A Cloudless Day In Dublin


Here’s another one I rarely play for anyone. Go figure.

 

I traveled with my then boyfriend to Dublin, Ireland in 1999, and it was on this trip the imagery for A Cloudless Day in Dublin first entered my psyche. I walked in light rain and lit candles in St. Patrick’s Cathedral. I stood on a bridge over the River Liffey. I sat in a pub in Temple Bar and was rattled by a newscast about a bombing up north in Belfast, all the while wondering if this relationship I was in would ever amount to anything. I was unsettled. I also drank a lot of Guinness.
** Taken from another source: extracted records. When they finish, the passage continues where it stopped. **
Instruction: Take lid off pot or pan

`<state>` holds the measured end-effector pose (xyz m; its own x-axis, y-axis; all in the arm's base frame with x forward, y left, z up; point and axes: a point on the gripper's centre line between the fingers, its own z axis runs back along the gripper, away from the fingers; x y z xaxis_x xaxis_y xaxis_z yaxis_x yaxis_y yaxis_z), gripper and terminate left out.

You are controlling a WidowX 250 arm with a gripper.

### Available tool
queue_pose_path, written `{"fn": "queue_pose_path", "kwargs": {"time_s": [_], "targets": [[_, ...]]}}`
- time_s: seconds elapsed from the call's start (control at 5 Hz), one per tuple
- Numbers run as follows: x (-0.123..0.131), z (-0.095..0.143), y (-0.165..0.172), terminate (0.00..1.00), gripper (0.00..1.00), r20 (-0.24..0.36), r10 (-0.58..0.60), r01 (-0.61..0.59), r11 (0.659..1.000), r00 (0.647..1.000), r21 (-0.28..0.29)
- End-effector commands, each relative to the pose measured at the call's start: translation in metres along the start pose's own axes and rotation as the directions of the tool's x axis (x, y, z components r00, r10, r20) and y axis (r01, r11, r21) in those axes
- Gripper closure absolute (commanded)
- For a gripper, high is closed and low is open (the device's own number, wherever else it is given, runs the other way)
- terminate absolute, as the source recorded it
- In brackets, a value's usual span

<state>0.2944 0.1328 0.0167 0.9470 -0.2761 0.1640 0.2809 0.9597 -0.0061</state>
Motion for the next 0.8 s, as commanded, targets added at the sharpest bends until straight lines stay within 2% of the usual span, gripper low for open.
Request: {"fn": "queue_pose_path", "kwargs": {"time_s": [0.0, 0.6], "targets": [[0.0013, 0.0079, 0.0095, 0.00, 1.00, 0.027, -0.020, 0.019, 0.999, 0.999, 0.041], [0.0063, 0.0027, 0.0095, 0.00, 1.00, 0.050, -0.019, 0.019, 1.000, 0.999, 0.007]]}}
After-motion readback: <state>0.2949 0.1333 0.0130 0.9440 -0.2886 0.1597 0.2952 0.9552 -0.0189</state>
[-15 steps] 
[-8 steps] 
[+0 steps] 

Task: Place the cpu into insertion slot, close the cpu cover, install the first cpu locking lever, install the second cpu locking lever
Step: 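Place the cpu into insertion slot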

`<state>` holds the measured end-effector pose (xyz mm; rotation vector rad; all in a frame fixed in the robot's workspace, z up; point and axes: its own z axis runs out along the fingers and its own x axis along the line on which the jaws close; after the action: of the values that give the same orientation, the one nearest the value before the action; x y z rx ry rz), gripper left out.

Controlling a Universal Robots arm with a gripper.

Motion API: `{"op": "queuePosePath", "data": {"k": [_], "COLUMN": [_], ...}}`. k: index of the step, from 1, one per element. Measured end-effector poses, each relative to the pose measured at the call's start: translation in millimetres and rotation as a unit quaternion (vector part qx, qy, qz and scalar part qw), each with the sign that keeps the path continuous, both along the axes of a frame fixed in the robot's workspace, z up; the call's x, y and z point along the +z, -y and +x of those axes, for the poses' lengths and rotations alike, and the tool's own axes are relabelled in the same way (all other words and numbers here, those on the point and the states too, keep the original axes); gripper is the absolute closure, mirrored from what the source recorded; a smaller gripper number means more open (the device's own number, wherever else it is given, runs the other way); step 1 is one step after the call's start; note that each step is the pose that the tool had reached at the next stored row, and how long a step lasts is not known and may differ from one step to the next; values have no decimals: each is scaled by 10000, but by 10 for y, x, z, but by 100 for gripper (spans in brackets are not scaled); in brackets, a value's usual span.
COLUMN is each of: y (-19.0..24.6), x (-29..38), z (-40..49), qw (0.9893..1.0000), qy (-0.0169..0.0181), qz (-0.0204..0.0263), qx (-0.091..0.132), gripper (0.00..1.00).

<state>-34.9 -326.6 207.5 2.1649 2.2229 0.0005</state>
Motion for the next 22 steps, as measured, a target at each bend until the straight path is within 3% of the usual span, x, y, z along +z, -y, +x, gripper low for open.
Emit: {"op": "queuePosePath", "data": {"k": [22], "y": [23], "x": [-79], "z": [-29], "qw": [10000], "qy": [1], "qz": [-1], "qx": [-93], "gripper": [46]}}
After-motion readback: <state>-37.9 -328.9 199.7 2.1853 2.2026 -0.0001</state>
That part never made it into the song.

 

The genius who is Ed Moy Maria Moy wrote the music to this song, and the puzzle of the lyrics came together on my Big Blue bus rides from Santa Monica to UCLA. At the time, we Americans knew little of terrorism. It was something that happened across the pond and in distant places that had no effect on our daily lives. But on that visit to Ireland, the war between the Catholics and the Protestants became real to me. And given my relationship status, I felt an urgency to bring these ideas together. I was in search of some kind of resolution. Any kind would do. Would Ireland’s warring religious factions ever find peace? Would my boyfriend and I ever see eye to eye for a future together? This felt at the time like one of the most profound songs I’d ever written. There was no happy ending, no nice and tidy bow on the package. Can peace ever last? Can love?

 

9 months after Tim Klassen, Ed Moy, and I released this song on our debut album – Juliet – The twin towers were decimated by terrorists on 9/11 and thousands of Americans lost there lives. The war was here, and we were changed forever. The imagery of this song paled in contrast to what my friends were experiencing in their own city, and what the rest of us were loathed to watch on screens in our living rooms. I had been so so far from grasping the true depth of despair and depravity in the world.

 

There’s a melancholy I continue to love in this song, a plaintive wail as it closes. And of course, the question remains: Can a cloudless day in Dublin ever last? As much as I hate it, I think I know the answer.

 

As a point of interest for all you Pinky and the Brain and Animaniacs fans, Robert Paulsen lent an Irish lilt to this song – just after both those shows first went off the air and he was at the height of his fame. He was generous even then. ❤

 

A Cloudless Day in Dublin
Music by Ed Maria Moy
Lyrics by Kay Bess
newscast voice: Robert Paulsen

 

It’s a cloudless day in Dublin
Maybe it’s a sign from above
Round the tower of St. Patrick’s Cathedral
Flies a dove
Flies a dove

 

By a bridge on the River Liffey
I was thinking how lucky we are
Look at us, just like the Irish
Aren’t we charmed?

 

Well it comes and goes
You say everything’s temporary
And love is a burden you cannot carry
or hold so close

 

We are not too far from Temple Bar
There’s news from the North on TV
Can’t anybody, anywhere
Find some peace?

 

When it comes and goes
I see everything’s temporary
And love is a burden we cannot carry
Or hold so close

 

Can a cloudless day in Dublin ever last?